CamGeo: Sparse Camera-Conditioned Image-to-Video Generation with 3D Geometry Prior¶

Conference: ICML 2026
arXiv: 2605.30895
Code: To be confirmed
Area: Video Generation / 3D Vision / Knowledge Distillation
Keywords: Image-to-Video Generation, Sparse Camera Conditioning, 3D Geometry Prior, Training-Only Distillation

TL;DR¶

CamGeo distills 3D geometric knowledge from a pre-trained 3D video model (VGGT) through training-only distillation. By providing supervision signals only during the training phase, the diffusion model generates high-quality videos with geometric consistency and smooth motion under sparse camera inputs, while VGGT is completely removed during inference to maintain efficiency.

Background & Motivation¶

Background: Controllable image-to-video (I2V) generation conditioned on camera parameters has become a significant research direction. Existing methods (CameraCtrl, CamI2V, CPA, etc.) achieve good results in video generation and camera alignment but rely on dense frame-wise camera pose annotations.
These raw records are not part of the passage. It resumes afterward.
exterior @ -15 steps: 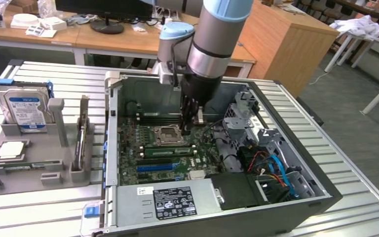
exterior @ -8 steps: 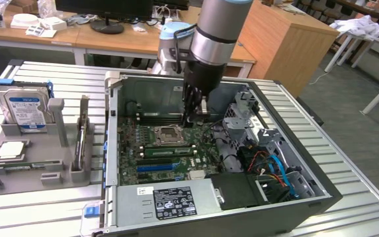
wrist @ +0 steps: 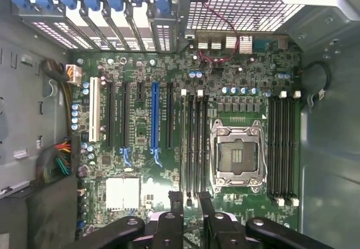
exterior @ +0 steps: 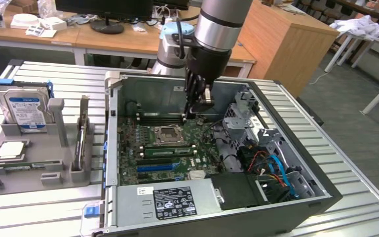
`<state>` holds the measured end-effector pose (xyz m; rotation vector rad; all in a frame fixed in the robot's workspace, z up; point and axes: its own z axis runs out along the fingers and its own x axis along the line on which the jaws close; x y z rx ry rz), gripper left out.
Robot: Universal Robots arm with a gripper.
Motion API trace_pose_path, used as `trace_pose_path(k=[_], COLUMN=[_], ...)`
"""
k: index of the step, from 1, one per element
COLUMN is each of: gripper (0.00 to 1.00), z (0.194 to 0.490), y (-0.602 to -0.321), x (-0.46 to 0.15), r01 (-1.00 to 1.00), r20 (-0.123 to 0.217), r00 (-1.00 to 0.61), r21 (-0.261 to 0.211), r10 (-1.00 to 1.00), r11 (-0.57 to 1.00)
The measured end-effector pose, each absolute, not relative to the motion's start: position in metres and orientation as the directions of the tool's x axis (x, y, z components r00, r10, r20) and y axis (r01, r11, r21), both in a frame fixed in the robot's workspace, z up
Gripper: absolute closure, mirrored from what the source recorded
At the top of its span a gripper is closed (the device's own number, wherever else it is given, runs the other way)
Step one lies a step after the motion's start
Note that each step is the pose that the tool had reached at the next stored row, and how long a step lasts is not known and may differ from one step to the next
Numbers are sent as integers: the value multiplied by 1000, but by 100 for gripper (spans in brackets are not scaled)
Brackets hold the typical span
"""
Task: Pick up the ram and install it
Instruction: 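Insert the ram into the slot, then press down the ram until it locks into place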
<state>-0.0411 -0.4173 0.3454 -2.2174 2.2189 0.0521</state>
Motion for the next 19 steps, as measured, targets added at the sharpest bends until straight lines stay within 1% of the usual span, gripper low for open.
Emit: trace_pose_path(k=[19], gripper=[75], z=[347], y=[-417], x=[-41], r01=[-1000], r20=[-26], r00=[-1], r21=[21], r10=[-1000], r11=[0])
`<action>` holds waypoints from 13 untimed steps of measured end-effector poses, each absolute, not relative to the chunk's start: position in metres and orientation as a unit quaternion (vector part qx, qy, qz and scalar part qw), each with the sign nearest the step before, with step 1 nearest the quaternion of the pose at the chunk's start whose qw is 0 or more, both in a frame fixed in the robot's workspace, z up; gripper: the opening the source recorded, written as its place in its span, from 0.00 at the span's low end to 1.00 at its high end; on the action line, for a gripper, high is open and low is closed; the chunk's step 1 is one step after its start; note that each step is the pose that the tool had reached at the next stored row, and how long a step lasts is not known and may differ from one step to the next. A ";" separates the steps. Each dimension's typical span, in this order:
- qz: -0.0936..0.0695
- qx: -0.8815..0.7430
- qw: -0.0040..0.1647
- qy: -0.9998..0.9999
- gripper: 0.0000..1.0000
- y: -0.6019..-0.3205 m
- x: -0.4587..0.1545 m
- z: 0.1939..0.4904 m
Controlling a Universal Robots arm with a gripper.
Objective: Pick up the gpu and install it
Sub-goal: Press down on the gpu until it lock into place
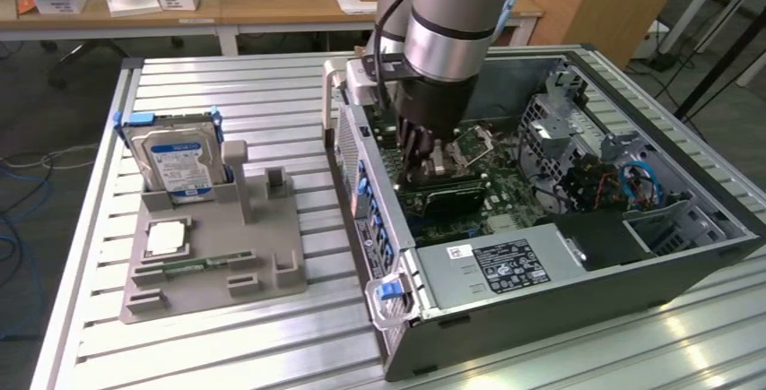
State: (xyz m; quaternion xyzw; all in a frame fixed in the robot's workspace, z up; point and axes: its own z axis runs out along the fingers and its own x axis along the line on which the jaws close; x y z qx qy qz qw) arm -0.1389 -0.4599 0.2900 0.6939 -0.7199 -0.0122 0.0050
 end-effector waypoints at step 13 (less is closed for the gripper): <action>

Limitations of Prior Work: Obtaining dense camera pose annotations is extremely difficult in practice. Traditional 3D reconstruction pipelines (such as COLMAP) tend to produce temporally inconsistent poses when handling fast motion or complex non-rigid dynamics. Can models be trained to work directly under sparse camera conditions?

Key Challenge: Simple interpolation from sparse inputs faces two fundamental problems: first, the model is prone to pose drift at frames lacking explicit constraints, producing physically implausible content; second, rigid mathematical interpolation (SLERP) cannot capture the non-linear dynamics (e.g., hand shake) of real camera movement, leading to stiff and incoherent motion. The root cause is that the model is forced to "hallucinate" 3D geometry while lacking feedback.

Goal: Achieve high-quality, geometrically consistent I2V generation under sparse camera conditions.

Key Insight: Distill geometric priors from a powerful existing 3D understanding model (VGGT) into the diffusion model.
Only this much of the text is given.